What Sorts of Tools Do You Use to Unit Test Your Code?

load81 · Post by **load81** » Thu Aug 27, 2020 3:21 pm

I am working on a project to disassemble an 8k cartridge. The initial disassembly is done and the resulting source code assembles. The hashes match, so it technically works. But there aren't many macros yet and I'm still a long way from fully understanding the code.

Early on I noticed there were several variants of the cartridge, at least according to the TOSEC database. Even with the cartridge header stripped off several dumps had different sha1 hashes. Some of these will no doubt turn out to be minor dump errors. But, I suspect at least a few of them are bug fixes between production runs. I'd like to sort that all out, if I can.

I read Using a running VICE session for development and realized just how powerful the VICE machine language monitor is. It quickly became clear that, with effort, it could be used for very rigorous unit testing.

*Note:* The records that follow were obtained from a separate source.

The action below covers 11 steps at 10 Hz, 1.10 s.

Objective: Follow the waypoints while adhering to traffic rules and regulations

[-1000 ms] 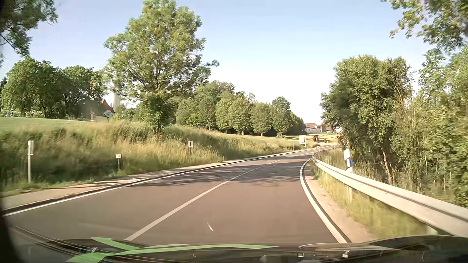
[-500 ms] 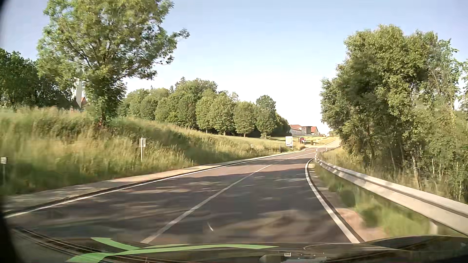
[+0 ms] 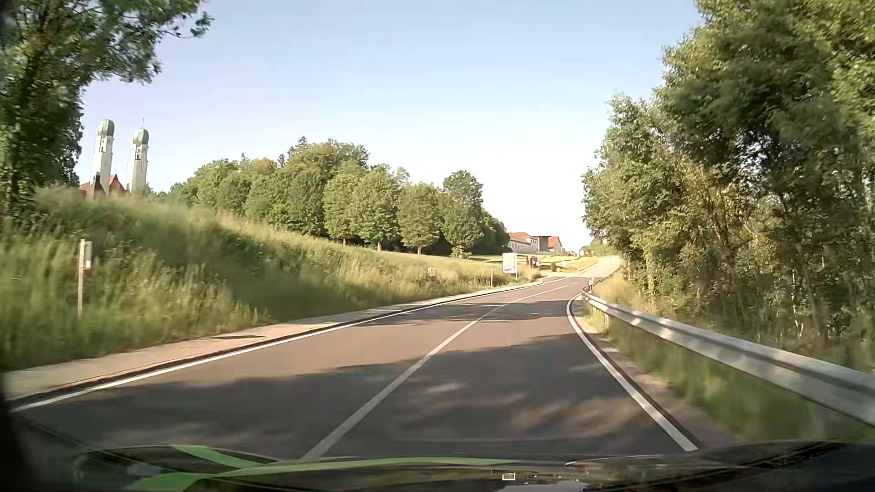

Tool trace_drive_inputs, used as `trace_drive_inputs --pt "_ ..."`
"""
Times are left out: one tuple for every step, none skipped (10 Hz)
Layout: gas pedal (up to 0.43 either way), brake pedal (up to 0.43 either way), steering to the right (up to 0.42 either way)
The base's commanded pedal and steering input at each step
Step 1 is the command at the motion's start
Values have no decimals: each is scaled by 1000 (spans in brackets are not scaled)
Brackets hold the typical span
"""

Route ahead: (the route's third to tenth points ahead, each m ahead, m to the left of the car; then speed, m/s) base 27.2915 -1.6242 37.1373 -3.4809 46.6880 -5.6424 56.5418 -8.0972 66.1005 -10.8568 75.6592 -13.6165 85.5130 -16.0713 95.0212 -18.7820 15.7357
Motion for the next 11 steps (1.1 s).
trace_drive_inputs --pt "209 0 44" --pt "220 0 44" --pt "228 0 44" --pt "240 0 44" --pt "248 0 43" --pt "248 0 42" --pt "248 0 41" --pt "260 0 39" --pt "260 0 38" --pt "268 0 37" --pt "268 0 37"
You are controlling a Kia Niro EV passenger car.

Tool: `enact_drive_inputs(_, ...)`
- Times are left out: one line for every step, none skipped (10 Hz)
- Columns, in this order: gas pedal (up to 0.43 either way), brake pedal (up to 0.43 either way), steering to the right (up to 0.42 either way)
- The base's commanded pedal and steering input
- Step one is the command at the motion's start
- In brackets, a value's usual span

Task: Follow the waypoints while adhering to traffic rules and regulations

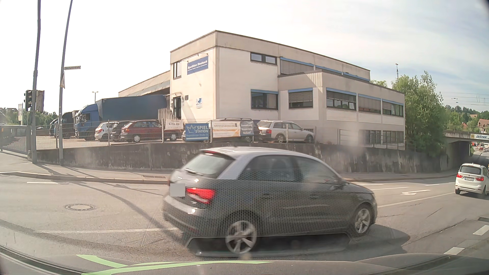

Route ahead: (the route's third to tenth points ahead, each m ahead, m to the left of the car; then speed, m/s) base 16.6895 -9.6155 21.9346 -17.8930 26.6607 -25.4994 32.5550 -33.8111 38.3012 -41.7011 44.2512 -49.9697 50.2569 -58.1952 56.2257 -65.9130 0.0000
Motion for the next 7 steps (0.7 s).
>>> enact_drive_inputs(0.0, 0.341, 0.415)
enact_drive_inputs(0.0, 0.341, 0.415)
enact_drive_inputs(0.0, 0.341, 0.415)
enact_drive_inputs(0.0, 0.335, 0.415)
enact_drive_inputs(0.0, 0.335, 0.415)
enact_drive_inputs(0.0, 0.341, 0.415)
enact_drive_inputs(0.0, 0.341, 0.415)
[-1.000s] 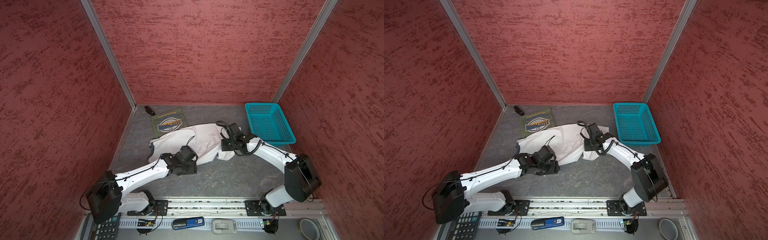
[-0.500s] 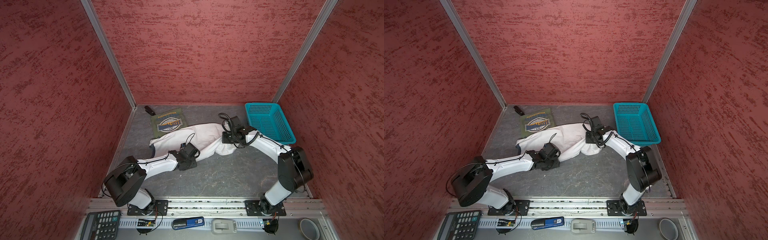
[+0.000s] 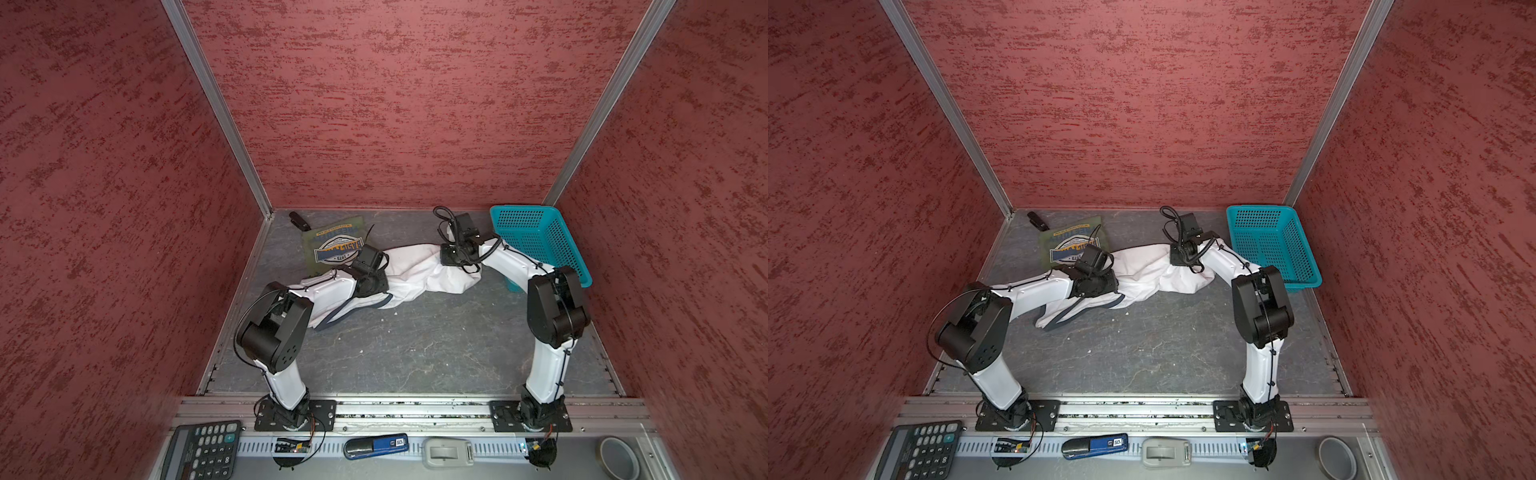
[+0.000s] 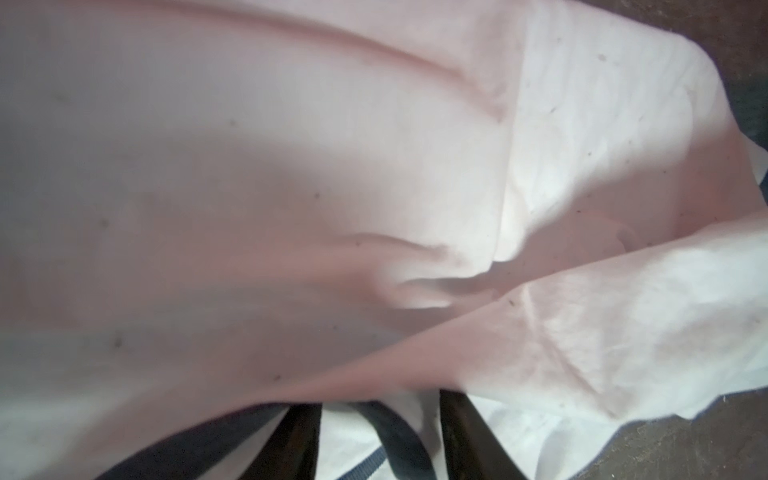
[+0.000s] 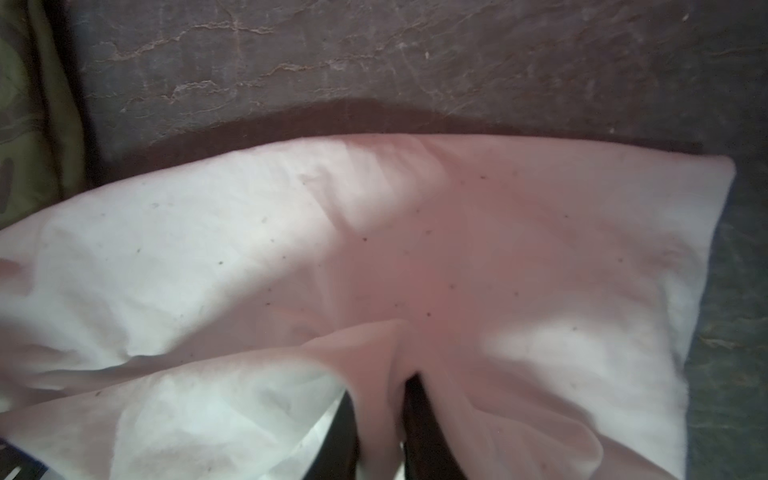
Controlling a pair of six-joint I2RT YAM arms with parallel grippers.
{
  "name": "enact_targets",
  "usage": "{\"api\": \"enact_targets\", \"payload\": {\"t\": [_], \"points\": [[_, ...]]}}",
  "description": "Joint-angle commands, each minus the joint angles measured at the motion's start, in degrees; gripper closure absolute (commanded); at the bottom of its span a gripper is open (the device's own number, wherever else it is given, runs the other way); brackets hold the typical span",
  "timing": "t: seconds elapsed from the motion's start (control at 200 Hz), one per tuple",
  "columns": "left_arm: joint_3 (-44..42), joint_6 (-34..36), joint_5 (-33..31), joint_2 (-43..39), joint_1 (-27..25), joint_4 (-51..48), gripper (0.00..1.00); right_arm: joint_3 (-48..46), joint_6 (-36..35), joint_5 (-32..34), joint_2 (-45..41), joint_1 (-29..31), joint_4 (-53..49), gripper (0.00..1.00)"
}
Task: Fold and stack the tank tops
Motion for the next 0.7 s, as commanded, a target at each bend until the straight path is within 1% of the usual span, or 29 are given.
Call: {"api": "enact_targets", "payload": {"t": [0.0,0.035,0.07,0.165,0.26,0.301,0.351,0.446,0.501,0.621,0.696], "points": [[0.6,1.7,-0.6,-2.8,-3.5,-1.6,0.42,1.4,-0.7,1.3,0.5,-0.5,-0.9,0.73],[0.1,1.3,-1.3,-3.7,-4.6,-1.9,0.38,1.3,-0.9,1.2,0.5,-0.6,-0.5,0.72],[-0.5,0.5,-1.9,-4.4,-5.8,-1.8,0.37,1.4,-0.9,1.2,0.7,-0.7,-0.3,0.71],[-2.0,-2.2,-2.5,-5.2,-7.6,-1.3,0.39,1.6,-0.8,0.7,1.3,-1.0,-0.2,0.71],[-3.6,-4.8,-4.0,-5.4,-7.8,-0.9,0.4,1.5,-0.8,0.2,1.4,-1.1,0.0,0.71],[-4.7,-5.4,-4.3,-5.7,-7.8,0.2,0.38,1.4,-0.8,0.1,1.4,-1.0,0.2,0.71],[-5.5,-5.7,-3.6,-5.6,-7.7,2.3,0.34,1.4,-0.9,0.0,1.4,-1.1,0.3,0.71],[-5.6,-5.5,-1.3,-3.8,-7.4,4.7,0.34,1.4,-0.9,-0.1,1.4,-1.1,0.3,0.71],[-5.8,-5.1,0.0,-3.0,-7.3,7.1,0.36,1.4,-0.9,-0.1,1.3,-1.2,0.3,0.71],[-5.6,-4.9,1.2,-1.8,-7.3,10.2,0.44,1.1,-0.8,0.0,1.0,-1.4,0.3,0.7],[-5.0,-4.5,1.5,-1.3,-7.3,11.0,0.52,0.7,-0.7,0.2,0.2,-1.4,0.5,0.69]]}}
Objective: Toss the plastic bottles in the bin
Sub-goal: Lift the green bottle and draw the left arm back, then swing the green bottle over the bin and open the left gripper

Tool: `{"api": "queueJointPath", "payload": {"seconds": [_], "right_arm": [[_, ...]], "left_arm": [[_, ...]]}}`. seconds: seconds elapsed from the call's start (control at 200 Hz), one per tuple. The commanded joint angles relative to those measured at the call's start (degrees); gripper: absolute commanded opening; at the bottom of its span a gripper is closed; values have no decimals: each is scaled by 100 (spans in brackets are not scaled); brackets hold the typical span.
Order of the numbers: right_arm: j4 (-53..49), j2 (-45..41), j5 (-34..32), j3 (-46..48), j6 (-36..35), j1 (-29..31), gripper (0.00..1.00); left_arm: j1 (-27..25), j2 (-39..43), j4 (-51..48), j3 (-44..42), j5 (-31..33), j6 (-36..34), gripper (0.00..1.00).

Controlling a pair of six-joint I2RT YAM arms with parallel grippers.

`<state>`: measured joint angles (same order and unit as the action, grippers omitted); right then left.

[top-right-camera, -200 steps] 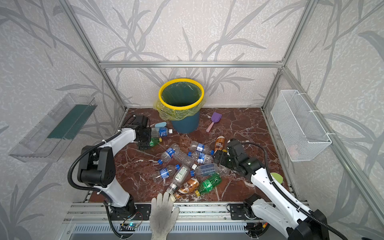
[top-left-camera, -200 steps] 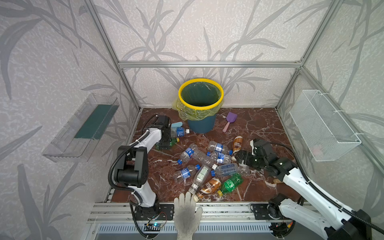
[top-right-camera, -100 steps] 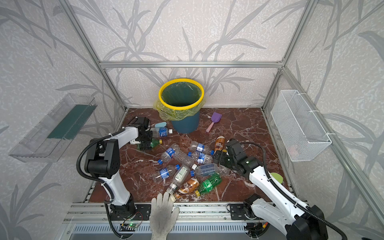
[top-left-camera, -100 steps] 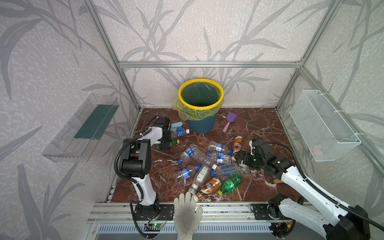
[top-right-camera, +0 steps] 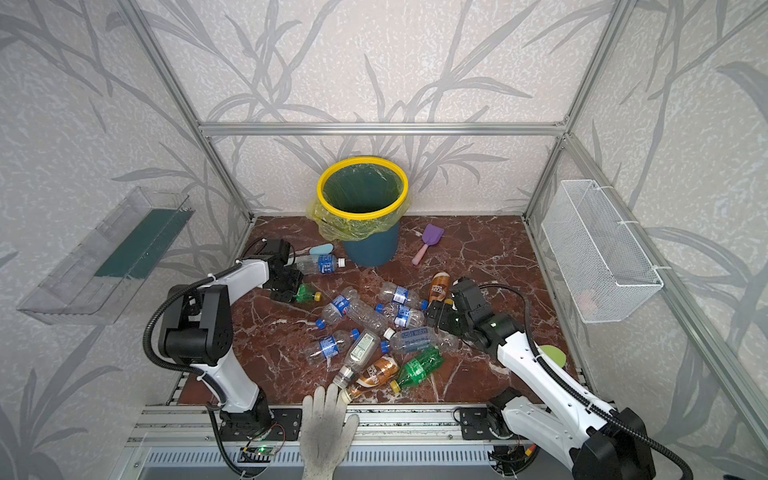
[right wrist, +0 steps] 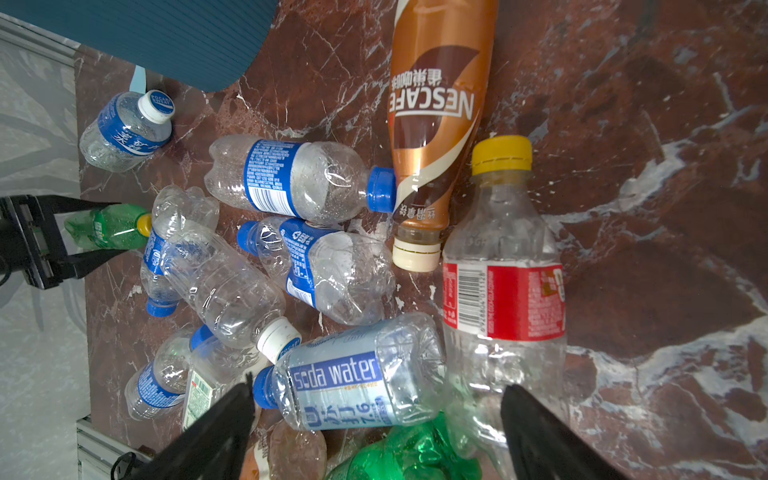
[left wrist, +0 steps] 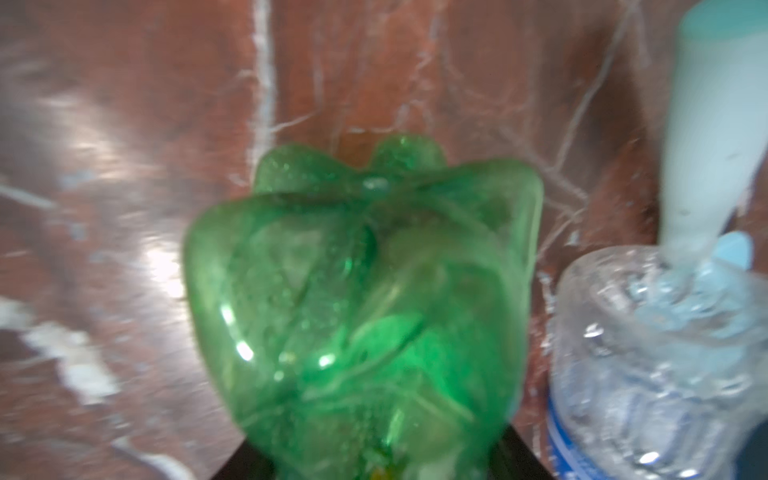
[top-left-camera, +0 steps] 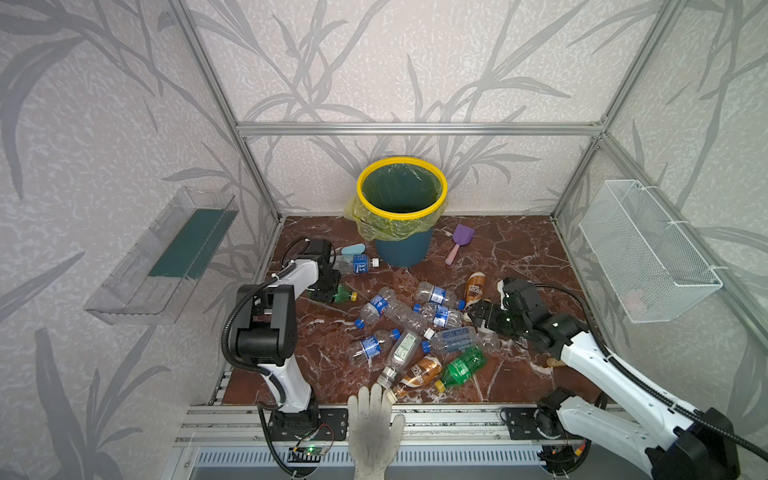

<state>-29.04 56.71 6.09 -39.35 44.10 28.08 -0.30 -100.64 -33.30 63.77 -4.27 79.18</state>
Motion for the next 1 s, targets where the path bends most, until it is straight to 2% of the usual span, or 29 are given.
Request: {"api": "queueJointPath", "payload": {"seconds": [0.0, 0.225, 0.555, 0.9, 0.995], "right_arm": [[77, 7, 42, 59, -24, 12, 93], [73, -20, 86, 72, -24, 7, 93], [-72, -179, 148, 16, 37, 22, 92], [-271, -387, 103, 124, 154, 21, 92], [-310, -411, 86, 129, 174, 22, 92]], "left_arm": [[31, 405, -864, -345, 182, -817, 51], [30, 1417, -1297, -934, 832, -1912, 52], [47, 2135, -1624, -1521, 814, -2643, 52], [46, 3291, -1524, -1987, 261, -3353, 52], [44, 3749, -1326, -2035, -198, -3659, 52]]}}
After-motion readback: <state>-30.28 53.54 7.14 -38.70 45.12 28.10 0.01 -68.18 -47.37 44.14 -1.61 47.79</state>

So, I'm starting to think about how to use a unit test harness, something like Test Anything Protocol appeals to me. It's text based, human readable, and easy to log. I realize 99% of this would be an effort in higher level scripting, likely with Bash or Perl. I could use TAP to check my macros and various chunks of code. With effort, I also probably integrate the VICE ML monitor too. Technically my assembler, 64tass has .assert and .check functionality but its use is undocumented and discouraged.

Is anyone else leveraging unit tests to bug hunt or sanity-check their code? What are some tools and techniques I should be aware of? Any pointers and suggestions would be welcome. Also, even though their use is discouraged due to a pending syntax change, do any of you know how to get .assert and .check to work?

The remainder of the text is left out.